When discrimination, on the other hand, burdens one's political enemies unduly, it smells to high heaven of unfairness and its needfulness is called immediately into question, as in the cases in Texas and Virginia, where women seeking to undergo abortion are required to leap ever-higher hurdles of regulatory barrier to a safe, legal, elective medical procedure which no one seriously argues they have no right to elect. (there are those who argue that such a right does not exist, but they are rarely able to argue in any seriousness) Such a burden falls only on the small segment of the population who want to exercise their private right (no exercise of political rights gets more local) to terminate a pregnancy, which a majority of Texan and Virginian (
most states have some burdens) lawmakers felt needed to be greatly burdened with requirements above and beyond those demanded for safety and surety in medical practice or a reasonable "cooling-off" period to prevent impulsive and regrettable actions leading to arguably-irrevocable consequences. This extremity of regulation leads one to wonder, what makes it necessary? and what makes it fair, to burden such a small group in such a profound way? whose enemies are they, that they need to be punished?
It seems to me, that women who seek abortions separate themselves voluntarily (well, more or less voluntarily) and thus it cannot be fairly argued that they are chosen for an arbitrary quality.

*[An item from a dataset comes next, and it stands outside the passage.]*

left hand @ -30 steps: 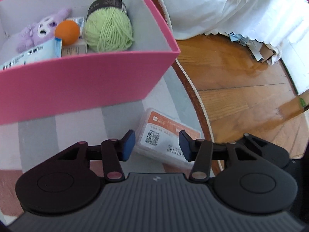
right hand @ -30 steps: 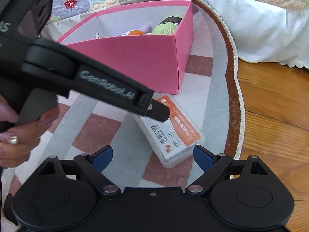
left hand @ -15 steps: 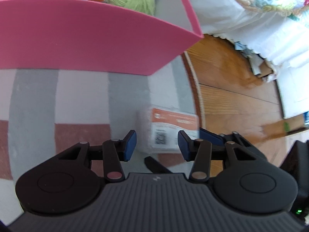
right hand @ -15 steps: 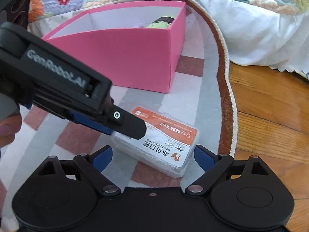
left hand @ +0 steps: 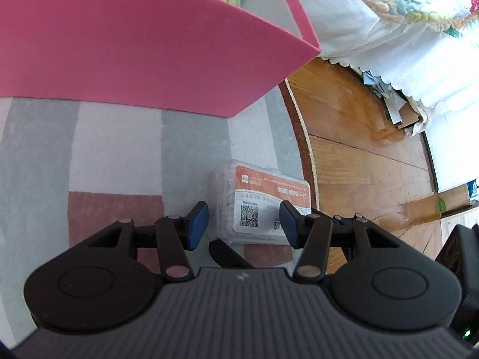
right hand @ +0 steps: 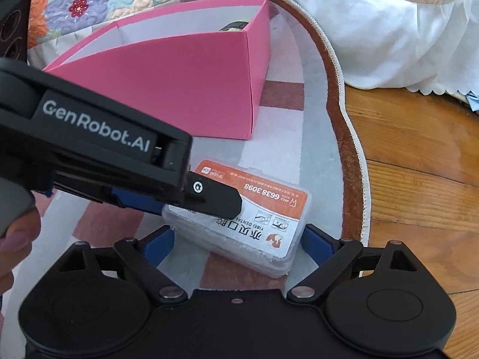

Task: Organize objects
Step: 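Lower the left tool and grasp the clear plastic box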

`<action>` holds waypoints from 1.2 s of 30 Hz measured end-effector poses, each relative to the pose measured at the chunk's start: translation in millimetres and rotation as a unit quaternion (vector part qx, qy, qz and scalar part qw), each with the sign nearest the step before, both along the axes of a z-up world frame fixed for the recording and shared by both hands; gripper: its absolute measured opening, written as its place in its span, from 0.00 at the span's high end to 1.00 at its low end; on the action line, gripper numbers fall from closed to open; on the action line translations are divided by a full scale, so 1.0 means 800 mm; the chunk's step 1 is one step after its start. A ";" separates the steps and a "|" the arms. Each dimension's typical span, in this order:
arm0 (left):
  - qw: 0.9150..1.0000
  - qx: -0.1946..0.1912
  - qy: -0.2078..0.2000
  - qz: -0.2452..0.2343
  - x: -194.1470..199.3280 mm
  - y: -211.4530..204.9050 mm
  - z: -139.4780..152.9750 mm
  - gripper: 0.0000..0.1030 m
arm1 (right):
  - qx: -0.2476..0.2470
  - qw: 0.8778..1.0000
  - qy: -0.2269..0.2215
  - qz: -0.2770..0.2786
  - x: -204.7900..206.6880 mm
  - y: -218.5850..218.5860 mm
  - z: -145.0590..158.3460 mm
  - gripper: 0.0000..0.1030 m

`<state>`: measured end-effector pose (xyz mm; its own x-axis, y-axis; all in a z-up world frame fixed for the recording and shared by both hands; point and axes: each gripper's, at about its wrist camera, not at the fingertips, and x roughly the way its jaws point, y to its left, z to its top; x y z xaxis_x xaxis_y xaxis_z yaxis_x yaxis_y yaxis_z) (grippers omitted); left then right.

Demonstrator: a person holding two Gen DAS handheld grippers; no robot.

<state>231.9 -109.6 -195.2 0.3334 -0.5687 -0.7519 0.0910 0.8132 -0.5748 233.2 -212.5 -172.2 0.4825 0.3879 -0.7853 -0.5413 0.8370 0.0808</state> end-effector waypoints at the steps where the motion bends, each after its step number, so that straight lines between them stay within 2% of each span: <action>1: 1.000 -0.001 0.001 0.001 0.000 0.000 0.000 0.50 | -0.001 1.000 -0.004 -0.001 -0.001 0.001 -0.001 0.08; 5: 1.000 0.001 -0.006 0.001 -0.002 0.000 0.000 0.51 | -0.012 1.000 -0.022 -0.006 -0.012 0.004 0.000 0.12; 9: 1.000 0.018 -0.014 -0.006 -0.005 -0.005 0.006 0.52 | -0.019 1.000 -0.019 -0.006 -0.012 0.005 0.004 0.16; 16: 0.999 0.041 -0.013 -0.014 -0.021 -0.007 0.015 0.52 | -0.036 0.999 -0.004 0.011 -0.019 0.011 0.011 0.17; 23: 0.998 0.060 -0.010 -0.017 -0.050 0.004 0.030 0.52 | -0.040 0.998 0.032 0.029 -0.032 0.017 0.024 0.17; 28: 0.997 0.068 0.013 -0.020 -0.077 0.024 0.057 0.52 | -0.050 0.996 0.036 0.066 -0.061 0.026 0.045 0.17; 36: 0.997 0.075 -0.014 -0.010 -0.129 0.054 0.127 0.52 | -0.076 0.990 -0.004 0.116 -0.116 0.046 0.106 0.18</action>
<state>129.1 -66.2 -93.7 0.3458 -0.4563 -0.8199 0.1217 0.8882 -0.4430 140.3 -175.7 -87.7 0.4007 0.3658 -0.8400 -0.7204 0.6923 -0.0422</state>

It also seems to me, that their "difference" from the rest of the non-abortion-seeking society is already somewhat burdensome, and making it moreso really ought not to be the business of government, because it is fundamentally against the rules of fair play and violates the basic principle that governing be necessary if it must burden some and not others.
While it may unite some of the community against a perceived ill (or against me) I call bullshit on this one. Picking women who want to exercise their most private of rights, those which should be anything but public record, for discrimination fails the fairness test, it fails the necessity test, it even in my view, fails the locality test, as in government should have the least reach within the private bedrooms and operating rooms of its citizens. It's discrimination of the most invidious sort, and it will take a great deal of uniting to overcome that non-arbitrary (for once) but still invidious, unfair, unnecessary division.